Em 1978, entrei na Escola Estadual Professor Júlio Grau na primeira série. Ainda não sabia ler e contar, mas isto era comum à época. O nosso uniforme era uma saia plissada azul marinho com meias até os joelhos, conga e camiseta com emblema e nome da escola. Tínhamos que cantar o Hino à Bandeira e o Hino Nacional todos os dias antes de entrar em sala, em posição de sentido. Fiquei nesta escola até a quarta série. Conforme eu ia crescendo os apelidos cresciam comigo: Pantera cor de rosa, por causa de uma capa de chuva e botas rosa; Olívia Palito, por ser muito magra e comprida; Pernalonga. 

Eu continuava sendo cuidada por minhas tias, pois minha mãe trabalhava muito; eu ficava a semana toda com elas e ia só ao final de semana para casa. Fazia minhas tarefas escolares e ia à igreja que ficava em frente ao prédio onde as tias moravam. Eu amava Educação Física, Educação Moral e Cívica (EMC), Organização Social e Política Brasileira (OSPB) e Religião, mas gramática e verbos eram complicados para mim. Minhas provas eram feitas oralmente. Nelas eu me saía melhor do que na escrita.  

Em 1986 estava na sexta série e novamente fui reprovada. Então desisti dos estudos e fui trabalhar, em 1987, numa empresa de assessoria publicitária como office girl e morar com minha mãe que tinha conseguido um emprego de zeladora de um condomínio. Via muita coisa que passava na televisão como greves dos metalúrgicos reivindicando melhores salários e condições de trabalho. Via “rebeldes sem causa” sendo espancados por policiais; pessoas que sumiam e “apareciam” mortas; professores em greve e o Brasil buscando processos democráticos ao som de canções como “Pra não dizer que não falei das flores”, de Geraldo Vandré; inflação disparando e os preços aumentando diariamente. 

Me casei e tive meu primeiro filho.  Ele teve muita dificuldade em sua vida escolar, sendo até expulso de algumas escolas. Tinha desistido e foi então que consegui uma inscrição no Colégio Clotilde para ele e para mim no ensino supletivo. Em 2015 tive minha filha; após uns meses decidi recomeçar os estudos para ajudar meu filho a terminar os seus. Seguimos ali nós dois: ele um ano à minha frente, ele no sétimo e eu no sexto ano. 

Em 2017 fomos para a escola Arthur Sichmann, e, posteriormente, fomos aceitos no Instituto Federal Catarinense (campus Camboriú) para participar do Proeja Agroindústria, onde nos formamos juntos.
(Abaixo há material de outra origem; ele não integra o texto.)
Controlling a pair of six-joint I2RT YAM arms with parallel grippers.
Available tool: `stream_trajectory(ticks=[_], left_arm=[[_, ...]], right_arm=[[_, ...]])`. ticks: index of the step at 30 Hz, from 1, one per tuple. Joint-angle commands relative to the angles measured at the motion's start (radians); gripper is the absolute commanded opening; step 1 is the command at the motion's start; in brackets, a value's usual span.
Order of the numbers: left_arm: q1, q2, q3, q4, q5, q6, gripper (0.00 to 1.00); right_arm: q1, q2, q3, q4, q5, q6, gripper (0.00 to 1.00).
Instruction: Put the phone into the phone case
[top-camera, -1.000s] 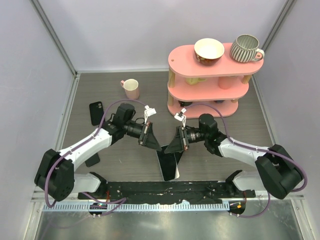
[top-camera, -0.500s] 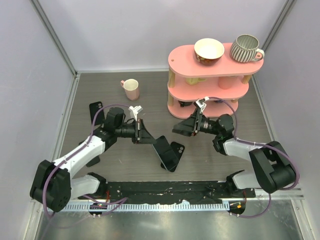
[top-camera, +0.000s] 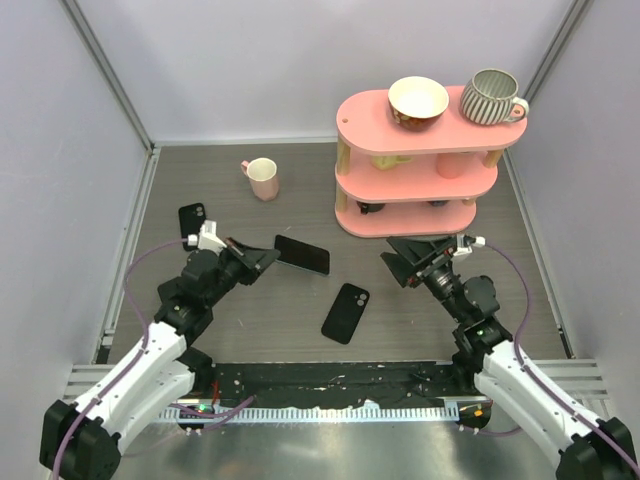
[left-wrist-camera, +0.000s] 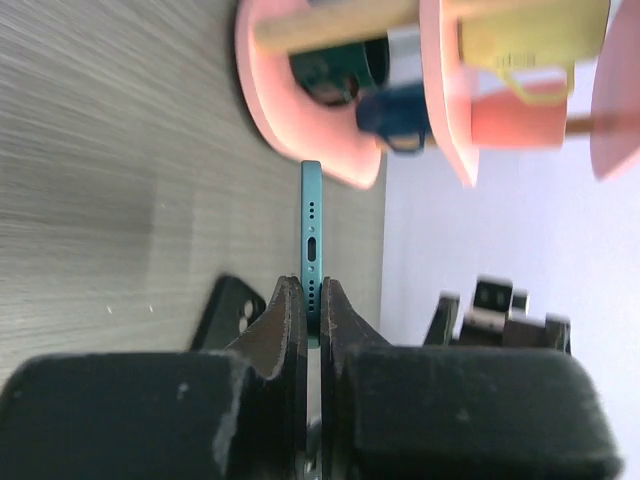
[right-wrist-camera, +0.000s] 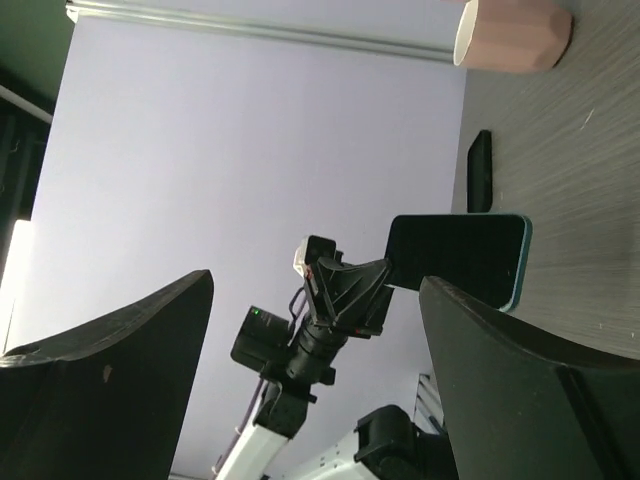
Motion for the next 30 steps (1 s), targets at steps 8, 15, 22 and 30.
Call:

Senti que meu desejo era continuar e meu filho teria que escolher seu caminho. Assim, dei um passo a mais: acessei uma vaga no Curso de Licenciatura em Pedagogia na mesma instituição, conhecendo excelentes e diferenciados mestres. Eles me inspiram. Não está sendo fácil fazer esta graduação por conta da situação atual de pandemia em que vivemos, mas estou cheia de sonhos e planos que, por meio da apropriação do conhecimento, quero colocar em prática. 

 

1Texto produzido inicialmente como atividade avaliativa da disciplina História da Educação, do curso de Licenciatura em Pedagogia do Instituto Federal Catarinense – campus Camboriú, ministrada pela Profa. Dra. Marilândes Mól Ribeiro de Melo.